ZenPad S8.0 signed flash checks
I've found more precisely where signing or some form of unlock is required.
First of all, a useful tool will be 'abootimg' (
https://packages.debian.org/search?keywords=abootimg):
# apt-get install abootimg
With that, the original firmaware that gets started via 'adb reboot bootloader' can be opened as:
$ abootimg -i droidboot.img
$ abootimg -x droidboot.img
$ mkdir new_initrd
$ cd new_initrd/
$ zcat ../initrd.img | cpio -i
As a test, I try inserting into the 1st stage ramdisk 'initrd.img' a new, empty file:
$ touch mynewfile
... and then repack the image with:
$ find . | cpio -o -H newc | gzip > ../newramdisk.cpio.gz
$ cd ..
Then the abootimg -generated 'bootimg.cfg' file must be updated.
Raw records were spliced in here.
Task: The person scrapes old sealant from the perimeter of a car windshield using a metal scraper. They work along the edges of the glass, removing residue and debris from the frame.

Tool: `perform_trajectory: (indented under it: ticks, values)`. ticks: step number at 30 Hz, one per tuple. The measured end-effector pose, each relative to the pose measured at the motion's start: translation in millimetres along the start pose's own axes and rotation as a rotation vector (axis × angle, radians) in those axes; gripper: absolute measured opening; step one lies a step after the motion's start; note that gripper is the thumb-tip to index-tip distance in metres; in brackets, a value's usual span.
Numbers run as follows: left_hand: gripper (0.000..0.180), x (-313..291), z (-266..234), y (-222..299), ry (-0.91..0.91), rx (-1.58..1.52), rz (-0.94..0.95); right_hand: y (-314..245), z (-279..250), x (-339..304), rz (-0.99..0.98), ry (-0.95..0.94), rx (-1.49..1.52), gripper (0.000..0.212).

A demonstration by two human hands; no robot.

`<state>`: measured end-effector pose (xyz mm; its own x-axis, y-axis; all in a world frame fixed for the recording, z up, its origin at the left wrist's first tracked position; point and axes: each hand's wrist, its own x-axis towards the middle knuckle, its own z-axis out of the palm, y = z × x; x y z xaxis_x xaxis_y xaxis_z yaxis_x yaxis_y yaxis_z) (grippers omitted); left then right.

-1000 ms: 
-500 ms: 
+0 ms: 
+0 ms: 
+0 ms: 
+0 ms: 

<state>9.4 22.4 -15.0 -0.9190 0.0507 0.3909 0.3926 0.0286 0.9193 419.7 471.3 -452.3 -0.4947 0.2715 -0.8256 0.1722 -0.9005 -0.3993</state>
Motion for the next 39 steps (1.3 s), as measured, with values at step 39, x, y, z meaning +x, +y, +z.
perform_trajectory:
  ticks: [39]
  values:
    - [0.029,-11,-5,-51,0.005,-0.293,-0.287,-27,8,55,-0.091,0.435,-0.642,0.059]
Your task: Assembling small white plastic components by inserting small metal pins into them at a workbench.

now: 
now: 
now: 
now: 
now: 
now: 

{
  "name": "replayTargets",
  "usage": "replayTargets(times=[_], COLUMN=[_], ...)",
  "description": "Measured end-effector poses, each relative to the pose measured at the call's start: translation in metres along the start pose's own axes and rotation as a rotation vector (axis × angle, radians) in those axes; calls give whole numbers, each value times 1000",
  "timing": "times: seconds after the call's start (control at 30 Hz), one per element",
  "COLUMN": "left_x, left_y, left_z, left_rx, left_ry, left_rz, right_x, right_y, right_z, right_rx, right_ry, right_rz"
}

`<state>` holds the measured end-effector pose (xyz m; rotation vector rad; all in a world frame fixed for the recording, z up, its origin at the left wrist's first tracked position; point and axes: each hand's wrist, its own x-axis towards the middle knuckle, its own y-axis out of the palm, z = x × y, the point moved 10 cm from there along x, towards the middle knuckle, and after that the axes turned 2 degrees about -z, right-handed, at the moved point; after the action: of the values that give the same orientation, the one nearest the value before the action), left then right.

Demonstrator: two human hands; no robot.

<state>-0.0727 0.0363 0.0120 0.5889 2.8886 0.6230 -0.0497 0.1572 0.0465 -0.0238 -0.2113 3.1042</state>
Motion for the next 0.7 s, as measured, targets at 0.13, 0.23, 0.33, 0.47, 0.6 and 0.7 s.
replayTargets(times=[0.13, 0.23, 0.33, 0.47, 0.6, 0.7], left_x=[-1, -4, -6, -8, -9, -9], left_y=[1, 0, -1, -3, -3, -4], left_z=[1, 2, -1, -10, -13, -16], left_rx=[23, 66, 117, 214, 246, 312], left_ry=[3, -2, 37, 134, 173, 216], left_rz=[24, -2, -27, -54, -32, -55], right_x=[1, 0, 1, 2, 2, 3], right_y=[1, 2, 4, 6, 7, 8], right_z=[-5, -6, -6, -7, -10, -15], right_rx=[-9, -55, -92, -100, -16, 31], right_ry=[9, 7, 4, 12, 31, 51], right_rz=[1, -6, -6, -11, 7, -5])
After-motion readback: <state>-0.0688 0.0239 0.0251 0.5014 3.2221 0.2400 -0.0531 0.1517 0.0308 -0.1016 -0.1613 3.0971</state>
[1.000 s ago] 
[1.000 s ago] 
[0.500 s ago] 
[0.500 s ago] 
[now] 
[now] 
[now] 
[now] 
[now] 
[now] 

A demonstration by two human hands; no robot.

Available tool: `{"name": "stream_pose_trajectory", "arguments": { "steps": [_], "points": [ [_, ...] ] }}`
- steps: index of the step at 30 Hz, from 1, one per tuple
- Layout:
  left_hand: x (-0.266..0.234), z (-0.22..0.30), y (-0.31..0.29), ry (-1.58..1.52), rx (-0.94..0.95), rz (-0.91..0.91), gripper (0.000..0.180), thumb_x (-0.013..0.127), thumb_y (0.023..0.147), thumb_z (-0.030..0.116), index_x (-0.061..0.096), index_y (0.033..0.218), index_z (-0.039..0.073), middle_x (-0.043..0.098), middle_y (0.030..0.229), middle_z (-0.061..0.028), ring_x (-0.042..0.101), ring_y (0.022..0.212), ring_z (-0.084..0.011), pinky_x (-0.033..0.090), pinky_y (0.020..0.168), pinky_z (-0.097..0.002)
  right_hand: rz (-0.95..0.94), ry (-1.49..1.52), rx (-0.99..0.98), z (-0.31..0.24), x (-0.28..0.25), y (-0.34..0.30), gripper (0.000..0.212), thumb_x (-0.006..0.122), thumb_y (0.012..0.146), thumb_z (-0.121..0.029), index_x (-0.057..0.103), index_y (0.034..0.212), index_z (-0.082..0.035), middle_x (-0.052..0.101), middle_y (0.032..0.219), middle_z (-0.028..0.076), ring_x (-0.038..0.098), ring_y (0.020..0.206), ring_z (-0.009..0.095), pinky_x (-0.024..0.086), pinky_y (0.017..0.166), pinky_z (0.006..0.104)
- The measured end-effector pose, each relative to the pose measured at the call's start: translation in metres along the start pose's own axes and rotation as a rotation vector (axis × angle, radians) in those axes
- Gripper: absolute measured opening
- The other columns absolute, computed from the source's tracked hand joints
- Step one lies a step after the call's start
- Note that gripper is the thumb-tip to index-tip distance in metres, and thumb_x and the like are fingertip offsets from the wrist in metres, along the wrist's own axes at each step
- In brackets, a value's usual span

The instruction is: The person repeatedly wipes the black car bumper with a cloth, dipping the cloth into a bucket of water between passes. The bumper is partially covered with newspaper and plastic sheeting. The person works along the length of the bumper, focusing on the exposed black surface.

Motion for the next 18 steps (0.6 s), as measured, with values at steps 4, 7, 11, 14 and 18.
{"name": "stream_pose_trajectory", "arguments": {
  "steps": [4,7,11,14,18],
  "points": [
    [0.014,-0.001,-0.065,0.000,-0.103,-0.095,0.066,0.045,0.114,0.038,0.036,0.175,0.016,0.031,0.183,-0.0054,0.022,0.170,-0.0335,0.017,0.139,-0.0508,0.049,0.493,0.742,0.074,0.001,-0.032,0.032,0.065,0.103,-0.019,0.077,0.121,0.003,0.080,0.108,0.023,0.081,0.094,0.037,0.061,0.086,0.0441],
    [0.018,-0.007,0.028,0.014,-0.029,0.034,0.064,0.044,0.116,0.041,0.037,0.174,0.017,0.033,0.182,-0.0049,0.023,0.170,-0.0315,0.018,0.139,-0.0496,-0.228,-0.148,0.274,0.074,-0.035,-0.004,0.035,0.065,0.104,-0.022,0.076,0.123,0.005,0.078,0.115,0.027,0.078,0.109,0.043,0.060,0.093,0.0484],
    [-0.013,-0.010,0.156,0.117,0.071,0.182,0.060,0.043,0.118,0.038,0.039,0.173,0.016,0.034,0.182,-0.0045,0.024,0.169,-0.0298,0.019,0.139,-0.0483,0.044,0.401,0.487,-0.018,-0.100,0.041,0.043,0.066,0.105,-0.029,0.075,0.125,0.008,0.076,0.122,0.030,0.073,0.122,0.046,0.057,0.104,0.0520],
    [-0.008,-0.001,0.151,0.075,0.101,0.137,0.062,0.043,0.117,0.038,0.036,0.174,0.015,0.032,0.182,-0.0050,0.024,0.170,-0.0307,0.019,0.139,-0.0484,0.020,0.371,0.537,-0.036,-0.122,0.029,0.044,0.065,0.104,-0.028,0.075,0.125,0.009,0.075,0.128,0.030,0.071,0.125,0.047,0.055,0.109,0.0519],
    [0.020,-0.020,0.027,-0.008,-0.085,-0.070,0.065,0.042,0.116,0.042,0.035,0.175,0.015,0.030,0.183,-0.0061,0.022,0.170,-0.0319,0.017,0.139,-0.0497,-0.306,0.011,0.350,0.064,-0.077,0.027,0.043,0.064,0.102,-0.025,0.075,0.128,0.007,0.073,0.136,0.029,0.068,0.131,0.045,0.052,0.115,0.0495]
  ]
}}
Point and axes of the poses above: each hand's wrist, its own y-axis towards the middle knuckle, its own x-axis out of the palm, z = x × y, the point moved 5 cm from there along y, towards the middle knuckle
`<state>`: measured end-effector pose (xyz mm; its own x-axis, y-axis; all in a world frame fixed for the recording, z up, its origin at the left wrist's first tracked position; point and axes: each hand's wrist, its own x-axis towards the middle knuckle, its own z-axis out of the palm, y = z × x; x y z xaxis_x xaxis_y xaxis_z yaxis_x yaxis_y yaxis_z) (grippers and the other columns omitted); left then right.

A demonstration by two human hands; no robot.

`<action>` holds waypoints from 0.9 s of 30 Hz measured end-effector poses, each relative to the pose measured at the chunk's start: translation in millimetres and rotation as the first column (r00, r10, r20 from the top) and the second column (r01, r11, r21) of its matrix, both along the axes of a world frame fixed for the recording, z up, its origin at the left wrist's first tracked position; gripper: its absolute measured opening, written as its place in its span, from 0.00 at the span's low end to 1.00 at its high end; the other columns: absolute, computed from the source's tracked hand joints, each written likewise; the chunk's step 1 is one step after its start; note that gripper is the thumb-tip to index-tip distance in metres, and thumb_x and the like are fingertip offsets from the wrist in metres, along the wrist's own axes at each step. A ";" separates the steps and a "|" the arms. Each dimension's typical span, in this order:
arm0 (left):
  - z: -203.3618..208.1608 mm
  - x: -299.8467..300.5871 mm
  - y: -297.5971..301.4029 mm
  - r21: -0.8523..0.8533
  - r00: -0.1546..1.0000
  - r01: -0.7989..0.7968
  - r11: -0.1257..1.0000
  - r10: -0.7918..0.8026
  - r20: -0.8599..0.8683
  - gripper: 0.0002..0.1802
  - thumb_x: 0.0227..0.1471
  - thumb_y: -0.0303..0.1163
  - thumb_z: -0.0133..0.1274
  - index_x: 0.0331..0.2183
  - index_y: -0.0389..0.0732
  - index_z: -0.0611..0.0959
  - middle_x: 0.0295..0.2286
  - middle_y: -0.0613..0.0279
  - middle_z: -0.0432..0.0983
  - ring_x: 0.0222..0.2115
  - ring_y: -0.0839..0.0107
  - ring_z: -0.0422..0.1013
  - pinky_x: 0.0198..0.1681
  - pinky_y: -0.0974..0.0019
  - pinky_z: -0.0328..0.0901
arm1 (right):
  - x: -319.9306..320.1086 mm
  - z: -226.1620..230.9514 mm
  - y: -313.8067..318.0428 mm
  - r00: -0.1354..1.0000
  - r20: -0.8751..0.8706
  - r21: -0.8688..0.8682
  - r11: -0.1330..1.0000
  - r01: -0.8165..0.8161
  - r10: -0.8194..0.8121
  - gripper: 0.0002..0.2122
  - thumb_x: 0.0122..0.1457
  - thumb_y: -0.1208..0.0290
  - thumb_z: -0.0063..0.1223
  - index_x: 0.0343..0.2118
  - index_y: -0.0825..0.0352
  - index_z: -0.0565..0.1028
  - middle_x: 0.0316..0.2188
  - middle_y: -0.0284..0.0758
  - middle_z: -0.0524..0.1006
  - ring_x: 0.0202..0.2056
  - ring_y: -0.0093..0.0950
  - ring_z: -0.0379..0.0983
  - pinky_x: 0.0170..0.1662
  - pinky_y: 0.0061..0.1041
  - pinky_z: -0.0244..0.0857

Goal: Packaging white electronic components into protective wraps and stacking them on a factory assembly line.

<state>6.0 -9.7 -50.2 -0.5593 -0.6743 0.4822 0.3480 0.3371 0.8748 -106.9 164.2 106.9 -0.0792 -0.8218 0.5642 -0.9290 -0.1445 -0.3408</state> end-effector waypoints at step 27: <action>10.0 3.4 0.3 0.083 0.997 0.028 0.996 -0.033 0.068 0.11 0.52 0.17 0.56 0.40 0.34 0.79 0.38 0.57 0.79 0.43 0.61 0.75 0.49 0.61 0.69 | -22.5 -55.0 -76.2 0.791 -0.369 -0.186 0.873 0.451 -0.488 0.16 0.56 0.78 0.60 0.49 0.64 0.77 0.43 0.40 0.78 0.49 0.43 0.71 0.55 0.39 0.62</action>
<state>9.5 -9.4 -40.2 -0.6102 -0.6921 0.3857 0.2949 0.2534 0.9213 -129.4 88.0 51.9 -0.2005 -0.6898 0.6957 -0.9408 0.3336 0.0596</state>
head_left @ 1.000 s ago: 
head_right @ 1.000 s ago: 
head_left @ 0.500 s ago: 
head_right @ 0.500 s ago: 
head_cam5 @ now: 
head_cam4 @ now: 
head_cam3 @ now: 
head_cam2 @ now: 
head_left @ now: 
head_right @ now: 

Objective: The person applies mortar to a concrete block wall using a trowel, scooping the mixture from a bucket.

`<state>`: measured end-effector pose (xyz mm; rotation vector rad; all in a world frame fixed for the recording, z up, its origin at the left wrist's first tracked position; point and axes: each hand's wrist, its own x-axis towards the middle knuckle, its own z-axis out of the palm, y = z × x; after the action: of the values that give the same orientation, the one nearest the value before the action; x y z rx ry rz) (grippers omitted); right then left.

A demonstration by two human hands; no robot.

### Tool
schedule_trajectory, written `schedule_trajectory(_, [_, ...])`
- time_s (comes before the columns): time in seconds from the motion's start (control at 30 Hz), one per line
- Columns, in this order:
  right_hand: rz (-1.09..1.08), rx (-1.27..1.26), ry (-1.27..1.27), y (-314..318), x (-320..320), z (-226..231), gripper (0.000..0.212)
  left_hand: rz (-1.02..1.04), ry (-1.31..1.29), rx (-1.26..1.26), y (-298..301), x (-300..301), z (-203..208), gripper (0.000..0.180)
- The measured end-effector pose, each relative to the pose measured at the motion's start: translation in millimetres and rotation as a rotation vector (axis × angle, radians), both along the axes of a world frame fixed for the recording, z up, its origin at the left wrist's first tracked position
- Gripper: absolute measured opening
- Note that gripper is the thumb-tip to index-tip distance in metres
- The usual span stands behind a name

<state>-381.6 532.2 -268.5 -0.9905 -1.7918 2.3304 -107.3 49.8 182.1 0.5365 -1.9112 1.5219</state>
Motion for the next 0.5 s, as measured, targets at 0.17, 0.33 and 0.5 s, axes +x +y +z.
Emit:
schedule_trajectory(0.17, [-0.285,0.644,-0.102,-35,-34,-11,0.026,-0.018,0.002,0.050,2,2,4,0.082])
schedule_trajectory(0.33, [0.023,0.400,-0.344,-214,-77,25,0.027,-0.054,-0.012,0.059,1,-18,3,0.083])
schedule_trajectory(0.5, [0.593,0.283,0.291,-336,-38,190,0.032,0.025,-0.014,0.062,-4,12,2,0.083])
In particular, the total size of the image (on the first line, in hexadecimal base: check that the default value, 0xbeead8, converts into the exact size in bytes for the original droidboot.img: compare the two via
$ echo "ibase=16; BEEAD8"| bc
and:
$ ls -l droidboot.img
A new empty file takes 12 bytes more, and without such step abootimg would complain:
$ abootimg --create new_droidboot.img -k zImage -f bootimg.cfg -r newramdisk.cpio.gz -s stage2.img
new_droidboot.img: updated is too big for the Boot Image (12521472 vs 12511960 bytes)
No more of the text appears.